## What to work on
Report the number of lines in the records below that contain the word "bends", and nothing more.

## Material for the task

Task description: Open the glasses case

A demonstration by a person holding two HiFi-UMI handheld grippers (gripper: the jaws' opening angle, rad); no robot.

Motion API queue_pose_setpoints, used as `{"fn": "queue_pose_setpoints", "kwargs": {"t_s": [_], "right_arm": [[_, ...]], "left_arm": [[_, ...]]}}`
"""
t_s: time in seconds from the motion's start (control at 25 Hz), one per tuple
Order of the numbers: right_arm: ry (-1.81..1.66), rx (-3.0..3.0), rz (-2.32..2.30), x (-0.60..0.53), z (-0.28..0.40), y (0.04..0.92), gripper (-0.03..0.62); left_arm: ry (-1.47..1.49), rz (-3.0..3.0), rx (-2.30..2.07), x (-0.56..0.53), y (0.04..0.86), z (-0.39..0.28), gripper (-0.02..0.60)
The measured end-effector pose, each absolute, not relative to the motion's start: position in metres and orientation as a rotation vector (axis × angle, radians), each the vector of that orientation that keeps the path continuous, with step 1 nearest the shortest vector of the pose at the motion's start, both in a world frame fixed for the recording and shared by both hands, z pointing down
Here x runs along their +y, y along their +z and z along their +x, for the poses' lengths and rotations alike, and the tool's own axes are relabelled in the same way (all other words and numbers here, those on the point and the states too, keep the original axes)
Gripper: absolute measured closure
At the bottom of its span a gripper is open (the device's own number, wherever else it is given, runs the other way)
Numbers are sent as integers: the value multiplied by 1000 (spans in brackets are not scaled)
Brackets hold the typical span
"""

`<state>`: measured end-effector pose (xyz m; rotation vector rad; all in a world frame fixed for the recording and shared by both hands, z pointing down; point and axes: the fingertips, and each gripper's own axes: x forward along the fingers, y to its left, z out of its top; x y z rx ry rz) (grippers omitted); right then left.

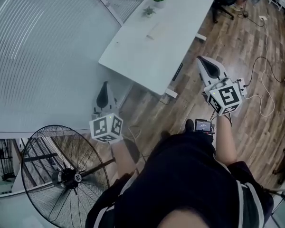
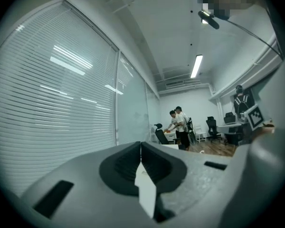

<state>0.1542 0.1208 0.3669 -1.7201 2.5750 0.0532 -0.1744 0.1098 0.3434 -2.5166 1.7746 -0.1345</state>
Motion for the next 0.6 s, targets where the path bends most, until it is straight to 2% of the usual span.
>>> {"fn": "queue_pose_setpoints", "kwargs": {"t_s": [0.28, 0.6], "right_arm": [[-46, 2544, -1720, 106, 187, 385, 579], [-81, 2573, -1738, 62, 180, 400, 579]], "left_arm": [[-165, -2442, 1782, 105, 329, -148, 578], [-220, -2485, 1759, 59, 349, -148, 578]]}}
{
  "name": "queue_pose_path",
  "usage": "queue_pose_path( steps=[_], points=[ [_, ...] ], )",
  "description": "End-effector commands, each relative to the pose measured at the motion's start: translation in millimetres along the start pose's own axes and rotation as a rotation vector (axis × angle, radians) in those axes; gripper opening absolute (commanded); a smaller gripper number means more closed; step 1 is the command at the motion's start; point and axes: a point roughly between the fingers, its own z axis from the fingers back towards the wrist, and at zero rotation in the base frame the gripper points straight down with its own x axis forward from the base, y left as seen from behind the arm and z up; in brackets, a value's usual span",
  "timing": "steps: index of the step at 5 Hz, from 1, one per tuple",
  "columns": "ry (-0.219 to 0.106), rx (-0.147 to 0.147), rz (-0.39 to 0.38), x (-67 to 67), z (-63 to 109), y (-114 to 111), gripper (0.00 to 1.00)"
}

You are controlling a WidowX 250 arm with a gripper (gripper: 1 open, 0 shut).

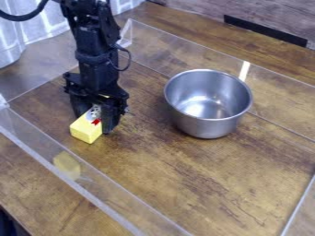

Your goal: Put the yellow object in the silver pot

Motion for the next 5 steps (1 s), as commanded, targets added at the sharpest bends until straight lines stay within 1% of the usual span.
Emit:
queue_pose_path(
  steps=[1,3,5],
  points=[
    [-0.015,-0.01,0.012,-1.3,3.6,13,0.0],
    [-0.001,-0.036,-0.003,-6.9,1.0,26,0.0],
    [0.022,-0.046,0.085,-17.0,0.5,29,0.0]
  ],
)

## Output of the exercise
2